CHIESA DI SANTA MARIA DEL POPOLO
Via Vittorio Emanuele

Torre Campanaria - ex cinta murariaLa storia della chiesa di Santa Maria del Popolo risale ad un periodo certamente antecedente al 1600, poiché ne fa menzione padre Giovanni de' Cappuccini nella sua "Historia di Castrogiovanni".
Nel 1550 vi si insediò un monastero e pare che, precedentemente, ci fosse una cappella o una chiesa dedicata a S.Agata e una delle torri di avvistamento che faceva parte del sistema difensivo della città.
Nel 1738 fu concesso un prestito in denaro alle suore del convento per riparare i danni causati dal terremoto dell'11 gennaio 1693, nonché per la costruzione del campanile e di uno spiazzo antistante la chiesa.
Nel 1826 il monastero affidò a mastro Giovanni Pitta i lavori di ristrutturazione della chiesa, su progetto dell'ingegnere Gaetano Lo Piano di Caltanissetta, mentre nel 1827 si diede incarico al pittore Saverio Marchese di eseguire gli affreschi della navata e dell'abside. Le suore che appartenevano all'ordine carmelitano erano di stretta clausura e nel 1842 si trasferirono nel convento di S. Marco - le Vergini, come anticamente veniva chiamato.
Con l'unificazione del Regno d'Italia e la promulgazione delle famose leggi di soppressione, gran parte dei beni ecclesiastici furono confiscati dallo Stato nel 1866. Stessa sorte toccò alla chiesa di Santa Maria del Popolo che, nel 1892, divenne sede della caserma militare "Panzera". Adiacente c'era pure un edificio dove esisteva una stazione di arrivo e partenze per i piccioni viaggiatori che venivano usati come mezzi di comunicazione e, per questo, il quartiere che si estende verso il Mulino a vento viene chiamato, ancora oggi, Colombaia.
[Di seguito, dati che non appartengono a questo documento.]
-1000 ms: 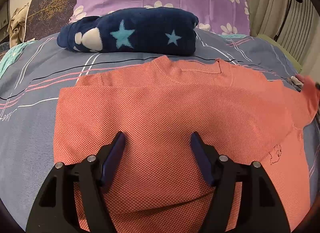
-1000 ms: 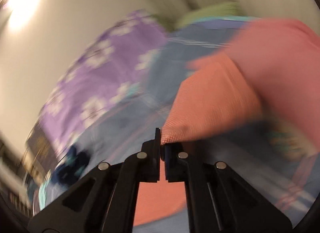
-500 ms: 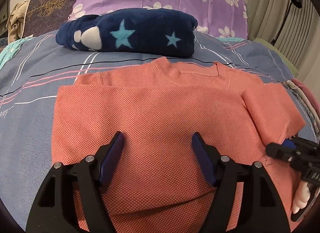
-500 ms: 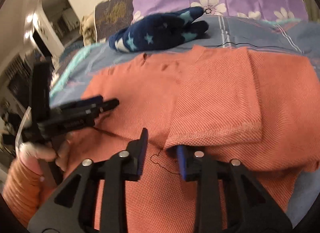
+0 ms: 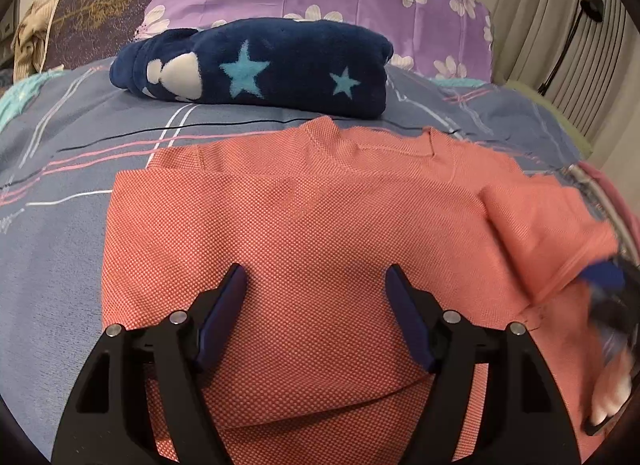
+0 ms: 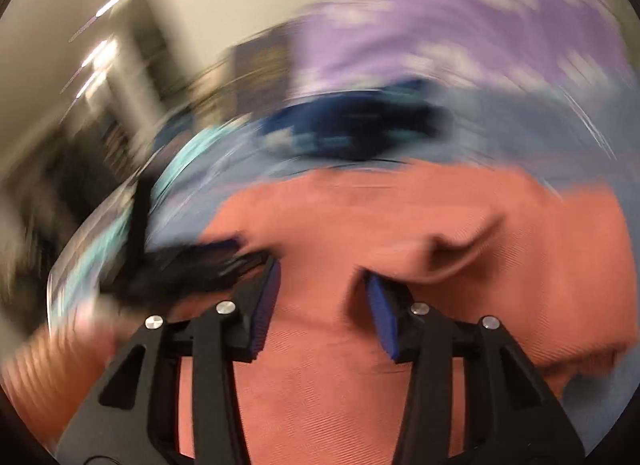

Dopo la seconda guerra mondiale la chiesa fu riaffidata al clero che la riaprì al culto nel 1943, dopo il bombardamento alleato del 13 luglio dello stesso anno. Una delle cappelle fu dedicata al Sacro Cuore di Gesù, la cui immagine proviene dalla chiesa di S. Paolino al cimitero, antica sede della Confraternita che poi si trasferì nella chiesa di Santa Chiara.
Dopo anni di abbandono, la chiesa è stata recentemente restaurata e riaperta al culto.